Task item »
Provide nothing except how many lines of the data contain the word "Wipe".

::: Extracted records

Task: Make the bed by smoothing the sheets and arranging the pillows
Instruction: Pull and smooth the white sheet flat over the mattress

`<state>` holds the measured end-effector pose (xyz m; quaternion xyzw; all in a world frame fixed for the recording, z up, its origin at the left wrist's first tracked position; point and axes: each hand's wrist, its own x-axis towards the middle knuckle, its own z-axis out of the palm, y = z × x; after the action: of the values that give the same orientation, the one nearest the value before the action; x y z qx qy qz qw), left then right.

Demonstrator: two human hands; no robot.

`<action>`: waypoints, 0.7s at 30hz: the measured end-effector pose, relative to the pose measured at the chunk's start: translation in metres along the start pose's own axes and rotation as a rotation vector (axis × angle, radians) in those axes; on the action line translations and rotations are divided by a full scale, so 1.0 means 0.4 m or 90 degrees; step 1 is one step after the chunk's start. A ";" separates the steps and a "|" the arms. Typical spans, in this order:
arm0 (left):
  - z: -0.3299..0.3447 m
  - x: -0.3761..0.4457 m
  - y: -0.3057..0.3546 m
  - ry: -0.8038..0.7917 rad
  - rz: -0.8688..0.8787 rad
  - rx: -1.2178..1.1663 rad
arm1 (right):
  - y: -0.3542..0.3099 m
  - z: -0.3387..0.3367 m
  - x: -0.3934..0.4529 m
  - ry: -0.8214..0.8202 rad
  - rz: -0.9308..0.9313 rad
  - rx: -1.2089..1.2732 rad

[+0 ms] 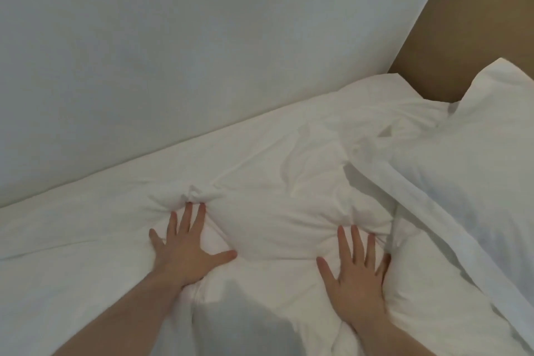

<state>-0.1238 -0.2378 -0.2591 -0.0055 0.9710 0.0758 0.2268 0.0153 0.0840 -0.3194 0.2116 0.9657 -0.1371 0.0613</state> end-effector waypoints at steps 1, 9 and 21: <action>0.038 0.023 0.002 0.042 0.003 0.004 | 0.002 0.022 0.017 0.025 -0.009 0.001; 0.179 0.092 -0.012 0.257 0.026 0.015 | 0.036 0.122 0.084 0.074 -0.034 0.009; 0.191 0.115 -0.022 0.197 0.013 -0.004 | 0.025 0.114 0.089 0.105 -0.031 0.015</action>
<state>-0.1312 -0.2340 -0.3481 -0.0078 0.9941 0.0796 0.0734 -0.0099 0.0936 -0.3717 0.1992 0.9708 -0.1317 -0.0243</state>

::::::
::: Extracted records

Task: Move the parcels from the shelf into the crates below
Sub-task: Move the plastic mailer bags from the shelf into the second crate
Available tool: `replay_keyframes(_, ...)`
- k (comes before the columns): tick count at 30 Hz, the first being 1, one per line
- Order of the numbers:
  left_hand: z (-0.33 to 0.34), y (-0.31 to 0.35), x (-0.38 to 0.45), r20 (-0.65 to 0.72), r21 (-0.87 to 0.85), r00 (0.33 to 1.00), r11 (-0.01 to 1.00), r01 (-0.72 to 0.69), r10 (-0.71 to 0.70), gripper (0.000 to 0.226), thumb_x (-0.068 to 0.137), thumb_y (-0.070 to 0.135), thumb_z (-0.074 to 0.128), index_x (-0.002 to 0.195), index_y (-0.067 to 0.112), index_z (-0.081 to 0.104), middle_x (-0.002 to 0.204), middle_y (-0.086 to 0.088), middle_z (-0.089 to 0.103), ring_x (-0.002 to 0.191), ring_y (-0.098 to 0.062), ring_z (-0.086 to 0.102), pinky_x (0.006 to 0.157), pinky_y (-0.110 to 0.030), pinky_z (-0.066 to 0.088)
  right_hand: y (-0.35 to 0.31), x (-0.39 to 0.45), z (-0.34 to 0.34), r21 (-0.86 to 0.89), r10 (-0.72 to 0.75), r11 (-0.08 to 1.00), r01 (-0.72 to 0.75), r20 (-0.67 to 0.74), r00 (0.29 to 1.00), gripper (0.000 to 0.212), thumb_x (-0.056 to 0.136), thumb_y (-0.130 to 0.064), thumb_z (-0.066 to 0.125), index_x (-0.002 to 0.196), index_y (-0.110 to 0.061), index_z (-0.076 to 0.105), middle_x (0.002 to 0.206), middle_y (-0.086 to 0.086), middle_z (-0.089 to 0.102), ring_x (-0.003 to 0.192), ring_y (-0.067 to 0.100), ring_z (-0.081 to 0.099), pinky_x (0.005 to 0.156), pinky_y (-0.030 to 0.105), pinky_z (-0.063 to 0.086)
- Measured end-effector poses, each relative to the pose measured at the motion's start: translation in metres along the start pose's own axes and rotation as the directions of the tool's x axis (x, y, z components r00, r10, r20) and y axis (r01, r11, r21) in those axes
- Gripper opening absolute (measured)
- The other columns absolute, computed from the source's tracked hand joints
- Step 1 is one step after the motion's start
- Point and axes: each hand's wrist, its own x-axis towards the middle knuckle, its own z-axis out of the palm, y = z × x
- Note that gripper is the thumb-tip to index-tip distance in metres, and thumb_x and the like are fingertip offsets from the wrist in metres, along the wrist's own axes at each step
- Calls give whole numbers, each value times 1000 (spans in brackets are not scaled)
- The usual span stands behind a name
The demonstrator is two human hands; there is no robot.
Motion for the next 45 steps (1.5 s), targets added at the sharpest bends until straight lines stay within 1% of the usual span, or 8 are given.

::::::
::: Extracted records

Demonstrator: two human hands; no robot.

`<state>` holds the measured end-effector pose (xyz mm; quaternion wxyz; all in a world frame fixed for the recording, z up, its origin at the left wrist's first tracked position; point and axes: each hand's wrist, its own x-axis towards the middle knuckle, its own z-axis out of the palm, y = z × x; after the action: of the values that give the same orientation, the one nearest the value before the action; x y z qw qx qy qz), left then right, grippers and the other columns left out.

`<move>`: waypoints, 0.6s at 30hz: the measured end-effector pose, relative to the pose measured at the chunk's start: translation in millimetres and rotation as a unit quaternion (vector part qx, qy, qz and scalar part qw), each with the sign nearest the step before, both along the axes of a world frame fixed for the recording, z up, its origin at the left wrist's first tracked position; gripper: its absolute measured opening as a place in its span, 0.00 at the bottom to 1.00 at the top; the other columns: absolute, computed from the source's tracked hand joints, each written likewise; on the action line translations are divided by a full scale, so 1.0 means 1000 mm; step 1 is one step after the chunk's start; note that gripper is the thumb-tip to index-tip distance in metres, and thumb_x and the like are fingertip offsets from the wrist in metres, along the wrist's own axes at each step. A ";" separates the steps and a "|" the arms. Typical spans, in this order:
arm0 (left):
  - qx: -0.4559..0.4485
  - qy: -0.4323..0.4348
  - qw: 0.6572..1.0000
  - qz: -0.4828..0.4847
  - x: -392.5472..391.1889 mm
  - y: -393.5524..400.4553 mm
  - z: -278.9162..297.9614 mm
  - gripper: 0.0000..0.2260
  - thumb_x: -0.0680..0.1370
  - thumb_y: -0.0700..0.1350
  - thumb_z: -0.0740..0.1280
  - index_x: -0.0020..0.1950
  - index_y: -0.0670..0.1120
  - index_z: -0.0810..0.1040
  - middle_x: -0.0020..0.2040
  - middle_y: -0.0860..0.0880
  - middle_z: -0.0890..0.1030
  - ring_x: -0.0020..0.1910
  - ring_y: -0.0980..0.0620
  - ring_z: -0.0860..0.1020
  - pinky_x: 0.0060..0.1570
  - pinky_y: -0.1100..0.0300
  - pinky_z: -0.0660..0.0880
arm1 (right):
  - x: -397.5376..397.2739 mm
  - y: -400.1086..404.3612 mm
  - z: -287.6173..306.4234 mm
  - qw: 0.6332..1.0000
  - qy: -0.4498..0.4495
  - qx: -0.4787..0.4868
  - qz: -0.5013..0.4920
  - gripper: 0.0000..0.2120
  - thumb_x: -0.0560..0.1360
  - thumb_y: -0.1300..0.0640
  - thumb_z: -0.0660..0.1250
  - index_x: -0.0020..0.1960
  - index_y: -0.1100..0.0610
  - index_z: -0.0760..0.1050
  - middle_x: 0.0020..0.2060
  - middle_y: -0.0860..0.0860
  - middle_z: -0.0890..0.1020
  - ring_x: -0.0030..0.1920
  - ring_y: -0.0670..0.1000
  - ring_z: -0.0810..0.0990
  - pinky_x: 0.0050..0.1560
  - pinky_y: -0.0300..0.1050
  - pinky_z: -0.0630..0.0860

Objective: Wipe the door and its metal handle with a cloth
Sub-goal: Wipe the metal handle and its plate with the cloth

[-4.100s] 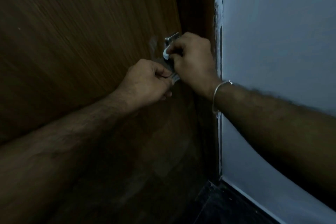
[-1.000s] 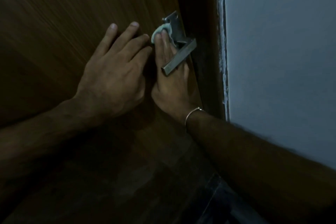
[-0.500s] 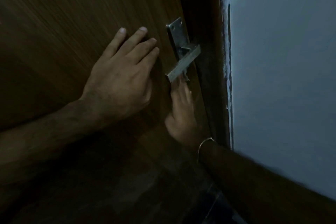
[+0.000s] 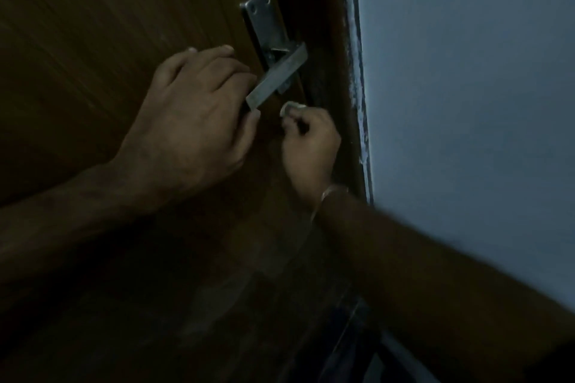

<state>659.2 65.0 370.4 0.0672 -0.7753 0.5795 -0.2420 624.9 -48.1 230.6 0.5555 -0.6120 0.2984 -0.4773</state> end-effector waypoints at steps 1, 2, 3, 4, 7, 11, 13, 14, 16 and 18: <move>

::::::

Written response »
2